## Task:
With the pictures left out, print exactly the lines below that run from the one containing "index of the" through the one containing "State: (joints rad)".
-*-*-
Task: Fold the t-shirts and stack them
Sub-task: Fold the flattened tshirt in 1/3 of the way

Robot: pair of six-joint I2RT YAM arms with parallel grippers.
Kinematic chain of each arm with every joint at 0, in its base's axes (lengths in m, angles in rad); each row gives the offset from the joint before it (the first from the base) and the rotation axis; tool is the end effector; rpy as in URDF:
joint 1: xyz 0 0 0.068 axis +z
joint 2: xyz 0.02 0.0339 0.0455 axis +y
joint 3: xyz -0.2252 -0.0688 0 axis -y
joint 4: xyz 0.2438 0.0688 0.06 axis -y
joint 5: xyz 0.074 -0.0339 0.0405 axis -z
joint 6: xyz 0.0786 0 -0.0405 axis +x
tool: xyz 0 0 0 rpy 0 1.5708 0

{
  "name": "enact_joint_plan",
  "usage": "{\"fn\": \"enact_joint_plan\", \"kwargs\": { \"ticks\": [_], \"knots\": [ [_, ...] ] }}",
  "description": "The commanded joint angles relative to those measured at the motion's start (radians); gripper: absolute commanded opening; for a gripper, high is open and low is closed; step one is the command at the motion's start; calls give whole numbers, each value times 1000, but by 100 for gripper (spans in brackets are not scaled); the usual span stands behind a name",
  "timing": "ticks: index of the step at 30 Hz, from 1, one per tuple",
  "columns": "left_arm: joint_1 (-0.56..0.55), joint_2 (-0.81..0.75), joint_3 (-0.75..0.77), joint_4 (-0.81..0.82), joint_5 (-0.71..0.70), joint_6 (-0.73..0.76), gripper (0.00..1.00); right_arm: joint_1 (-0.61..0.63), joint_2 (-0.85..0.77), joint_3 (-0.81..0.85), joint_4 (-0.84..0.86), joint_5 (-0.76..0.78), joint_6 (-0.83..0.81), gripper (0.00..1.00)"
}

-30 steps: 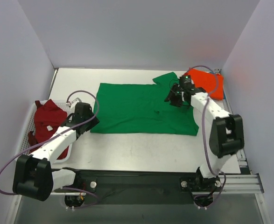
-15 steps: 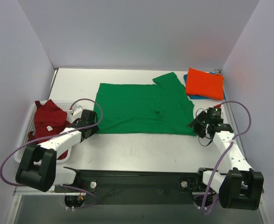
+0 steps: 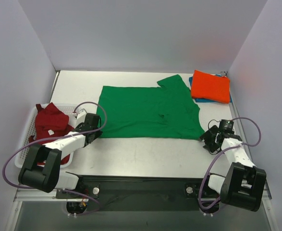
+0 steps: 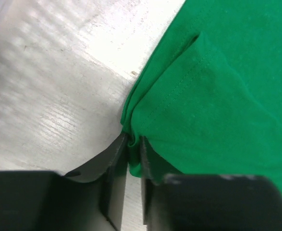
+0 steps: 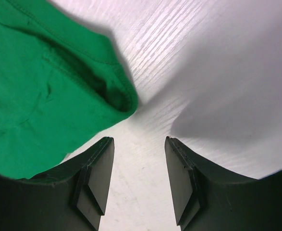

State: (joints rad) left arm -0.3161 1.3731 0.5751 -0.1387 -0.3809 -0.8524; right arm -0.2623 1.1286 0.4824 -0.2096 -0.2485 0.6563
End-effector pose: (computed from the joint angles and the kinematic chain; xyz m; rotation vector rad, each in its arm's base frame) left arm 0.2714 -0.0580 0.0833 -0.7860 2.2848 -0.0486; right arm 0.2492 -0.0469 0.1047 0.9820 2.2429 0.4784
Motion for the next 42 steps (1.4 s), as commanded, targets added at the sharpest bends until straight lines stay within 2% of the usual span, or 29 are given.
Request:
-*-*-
## Exercise answer:
  "timing": "ticks: index of the step at 30 Hz, from 1, one per tuple",
  "columns": "left_arm: joint_1 (-0.56..0.55), joint_2 (-0.81..0.75), joint_3 (-0.75..0.77), joint_4 (-0.81..0.82), joint_5 (-0.71..0.70), joint_6 (-0.73..0.76), gripper (0.00..1.00); right_arm: joint_1 (-0.61..0.63), joint_2 (-0.85..0.77), joint_3 (-0.81..0.85), joint_4 (-0.84..0.86), joint_5 (-0.76..0.78), joint_6 (-0.83..0.81), gripper (0.00..1.00)"
}

-30 steps: 
-15 steps: 
+0 steps: 
+0 steps: 
+0 steps: 

State: (joints rad) left arm -0.3161 1.3731 0.5751 -0.1387 -0.3809 -0.8524; right arm -0.2623 1.1286 0.4824 -0.2096 -0.2485 0.6563

The complete output has now been given.